TRY IT → From the data below, copy each line that includes the word "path".

THE DATA →
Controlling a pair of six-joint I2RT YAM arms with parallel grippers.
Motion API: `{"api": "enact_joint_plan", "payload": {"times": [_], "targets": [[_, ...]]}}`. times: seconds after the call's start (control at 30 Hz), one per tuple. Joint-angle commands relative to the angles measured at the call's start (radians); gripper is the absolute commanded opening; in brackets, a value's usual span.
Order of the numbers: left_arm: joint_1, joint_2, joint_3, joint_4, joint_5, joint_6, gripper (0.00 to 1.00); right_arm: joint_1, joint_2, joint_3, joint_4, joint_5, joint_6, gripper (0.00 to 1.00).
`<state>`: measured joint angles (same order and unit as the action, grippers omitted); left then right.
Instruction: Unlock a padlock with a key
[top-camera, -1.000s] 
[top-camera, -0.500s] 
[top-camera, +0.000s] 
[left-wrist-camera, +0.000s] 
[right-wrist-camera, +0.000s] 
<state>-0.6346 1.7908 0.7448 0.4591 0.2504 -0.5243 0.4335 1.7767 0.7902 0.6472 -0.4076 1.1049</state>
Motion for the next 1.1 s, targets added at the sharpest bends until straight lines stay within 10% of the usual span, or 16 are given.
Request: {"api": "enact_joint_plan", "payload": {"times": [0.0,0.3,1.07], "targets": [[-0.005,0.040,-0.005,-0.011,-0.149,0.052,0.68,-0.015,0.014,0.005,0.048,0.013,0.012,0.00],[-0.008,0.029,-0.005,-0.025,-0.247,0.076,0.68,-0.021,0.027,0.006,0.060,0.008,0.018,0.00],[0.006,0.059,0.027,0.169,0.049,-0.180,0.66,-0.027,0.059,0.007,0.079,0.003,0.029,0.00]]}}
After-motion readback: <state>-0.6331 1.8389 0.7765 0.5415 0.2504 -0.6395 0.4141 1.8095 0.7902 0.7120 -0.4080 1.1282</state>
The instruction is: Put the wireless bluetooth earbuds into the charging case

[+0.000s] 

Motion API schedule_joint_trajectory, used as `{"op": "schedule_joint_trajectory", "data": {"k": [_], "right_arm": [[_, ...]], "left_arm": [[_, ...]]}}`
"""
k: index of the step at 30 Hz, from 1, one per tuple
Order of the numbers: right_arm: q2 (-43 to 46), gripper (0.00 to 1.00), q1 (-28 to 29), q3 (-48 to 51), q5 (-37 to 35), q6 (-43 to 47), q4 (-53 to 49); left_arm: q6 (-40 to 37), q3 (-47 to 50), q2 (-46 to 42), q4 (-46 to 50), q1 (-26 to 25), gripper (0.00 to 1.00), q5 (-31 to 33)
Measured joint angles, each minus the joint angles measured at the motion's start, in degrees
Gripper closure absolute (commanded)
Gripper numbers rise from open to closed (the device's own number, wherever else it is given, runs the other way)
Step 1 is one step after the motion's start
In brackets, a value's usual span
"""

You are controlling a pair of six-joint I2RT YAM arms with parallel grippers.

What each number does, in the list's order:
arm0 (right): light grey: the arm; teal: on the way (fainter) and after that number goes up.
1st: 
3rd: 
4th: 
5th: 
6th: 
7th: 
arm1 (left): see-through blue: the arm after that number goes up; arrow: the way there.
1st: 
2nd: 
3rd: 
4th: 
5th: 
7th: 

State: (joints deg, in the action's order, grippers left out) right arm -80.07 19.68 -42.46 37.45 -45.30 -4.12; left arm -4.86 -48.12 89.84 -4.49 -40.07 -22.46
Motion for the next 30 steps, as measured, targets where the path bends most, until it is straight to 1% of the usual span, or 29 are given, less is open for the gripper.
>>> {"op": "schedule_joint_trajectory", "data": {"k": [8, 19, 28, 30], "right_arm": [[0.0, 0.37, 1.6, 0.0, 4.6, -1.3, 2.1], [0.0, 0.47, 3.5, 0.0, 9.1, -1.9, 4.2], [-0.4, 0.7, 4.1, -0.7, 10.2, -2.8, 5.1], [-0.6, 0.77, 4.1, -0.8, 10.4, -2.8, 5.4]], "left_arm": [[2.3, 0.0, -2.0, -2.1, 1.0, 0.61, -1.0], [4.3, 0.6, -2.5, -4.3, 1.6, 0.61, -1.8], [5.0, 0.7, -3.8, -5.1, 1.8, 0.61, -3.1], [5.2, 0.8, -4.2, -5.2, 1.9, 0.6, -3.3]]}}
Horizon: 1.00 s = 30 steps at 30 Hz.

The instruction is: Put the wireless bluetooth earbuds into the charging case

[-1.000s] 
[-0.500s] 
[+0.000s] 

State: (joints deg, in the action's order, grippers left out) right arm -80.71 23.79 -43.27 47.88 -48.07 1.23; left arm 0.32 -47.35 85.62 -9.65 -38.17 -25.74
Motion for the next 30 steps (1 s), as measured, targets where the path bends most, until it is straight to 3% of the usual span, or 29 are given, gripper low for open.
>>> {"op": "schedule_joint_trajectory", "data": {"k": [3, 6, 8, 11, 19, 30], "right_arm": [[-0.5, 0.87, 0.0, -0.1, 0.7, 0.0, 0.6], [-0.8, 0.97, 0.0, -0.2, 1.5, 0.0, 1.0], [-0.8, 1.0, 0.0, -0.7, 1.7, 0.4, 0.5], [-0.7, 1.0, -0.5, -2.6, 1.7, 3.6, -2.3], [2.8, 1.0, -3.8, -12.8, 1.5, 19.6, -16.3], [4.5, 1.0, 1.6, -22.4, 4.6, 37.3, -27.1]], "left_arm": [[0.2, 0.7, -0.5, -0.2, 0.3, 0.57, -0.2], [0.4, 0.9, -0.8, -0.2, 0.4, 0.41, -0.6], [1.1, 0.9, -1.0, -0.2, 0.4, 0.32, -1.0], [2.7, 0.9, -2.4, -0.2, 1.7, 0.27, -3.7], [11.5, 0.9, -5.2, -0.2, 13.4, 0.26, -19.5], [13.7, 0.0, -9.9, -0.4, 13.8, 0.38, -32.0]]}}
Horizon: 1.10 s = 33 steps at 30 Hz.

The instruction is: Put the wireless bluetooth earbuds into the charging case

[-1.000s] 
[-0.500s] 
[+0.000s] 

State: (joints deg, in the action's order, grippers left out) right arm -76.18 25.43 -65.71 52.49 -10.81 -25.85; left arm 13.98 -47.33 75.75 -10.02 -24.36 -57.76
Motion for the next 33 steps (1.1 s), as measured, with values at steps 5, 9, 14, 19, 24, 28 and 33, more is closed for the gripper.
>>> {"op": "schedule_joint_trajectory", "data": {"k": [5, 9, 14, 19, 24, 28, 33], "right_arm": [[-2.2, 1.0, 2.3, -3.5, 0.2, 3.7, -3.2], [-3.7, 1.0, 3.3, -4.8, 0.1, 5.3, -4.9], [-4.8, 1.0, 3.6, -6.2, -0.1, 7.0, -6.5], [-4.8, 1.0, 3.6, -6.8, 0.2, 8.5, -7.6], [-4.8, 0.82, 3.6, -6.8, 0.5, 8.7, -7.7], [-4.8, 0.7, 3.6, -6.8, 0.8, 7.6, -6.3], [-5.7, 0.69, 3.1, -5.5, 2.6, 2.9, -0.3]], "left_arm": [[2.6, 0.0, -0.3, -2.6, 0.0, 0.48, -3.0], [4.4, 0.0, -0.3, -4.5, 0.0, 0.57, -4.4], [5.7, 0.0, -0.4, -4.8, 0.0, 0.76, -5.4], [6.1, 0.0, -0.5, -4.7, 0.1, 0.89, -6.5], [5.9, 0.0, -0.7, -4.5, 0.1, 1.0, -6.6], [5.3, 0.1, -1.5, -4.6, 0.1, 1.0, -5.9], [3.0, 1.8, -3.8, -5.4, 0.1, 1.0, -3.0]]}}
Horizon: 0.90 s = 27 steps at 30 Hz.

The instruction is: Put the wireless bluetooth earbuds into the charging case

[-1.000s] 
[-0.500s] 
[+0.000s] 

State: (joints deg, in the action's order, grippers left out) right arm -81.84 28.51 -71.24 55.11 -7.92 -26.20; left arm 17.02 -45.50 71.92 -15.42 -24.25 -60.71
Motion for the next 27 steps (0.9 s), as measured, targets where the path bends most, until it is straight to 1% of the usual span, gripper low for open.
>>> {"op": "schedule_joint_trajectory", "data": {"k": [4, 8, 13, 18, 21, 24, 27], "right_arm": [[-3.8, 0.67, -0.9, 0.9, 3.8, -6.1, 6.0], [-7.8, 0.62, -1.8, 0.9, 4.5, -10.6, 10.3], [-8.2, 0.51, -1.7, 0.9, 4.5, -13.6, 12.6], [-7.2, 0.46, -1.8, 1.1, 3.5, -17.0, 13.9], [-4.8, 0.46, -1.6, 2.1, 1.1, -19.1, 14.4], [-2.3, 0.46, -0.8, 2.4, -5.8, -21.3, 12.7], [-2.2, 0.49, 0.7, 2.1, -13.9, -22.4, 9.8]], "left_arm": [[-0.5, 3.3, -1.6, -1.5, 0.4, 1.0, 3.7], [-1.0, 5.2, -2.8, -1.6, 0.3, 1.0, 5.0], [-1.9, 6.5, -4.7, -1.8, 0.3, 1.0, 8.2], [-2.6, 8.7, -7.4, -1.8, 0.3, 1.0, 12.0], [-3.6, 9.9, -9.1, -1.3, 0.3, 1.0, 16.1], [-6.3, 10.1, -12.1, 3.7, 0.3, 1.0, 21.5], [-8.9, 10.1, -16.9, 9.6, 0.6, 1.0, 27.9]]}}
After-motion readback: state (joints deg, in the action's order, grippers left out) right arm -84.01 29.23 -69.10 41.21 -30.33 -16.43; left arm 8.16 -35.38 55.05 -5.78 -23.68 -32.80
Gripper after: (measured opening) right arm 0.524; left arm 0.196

ANSWER TO THIS EXERCISE →
Motion for the next 30 steps, as measured, targets where the path bends most, until it is straight to 1% of the usual span, or 29 are given, less is open for the gripper.
Motion for the next 30 steps (1 s), as measured, targets where the path bends most, until it is straight to 3% of the usual span, or 29 are given, gripper low for open.
Motion for the next 27 steps (0.9 s), as measured, targets where the path bends most, until it is straight to 1% of the usual span, gripper low for open.

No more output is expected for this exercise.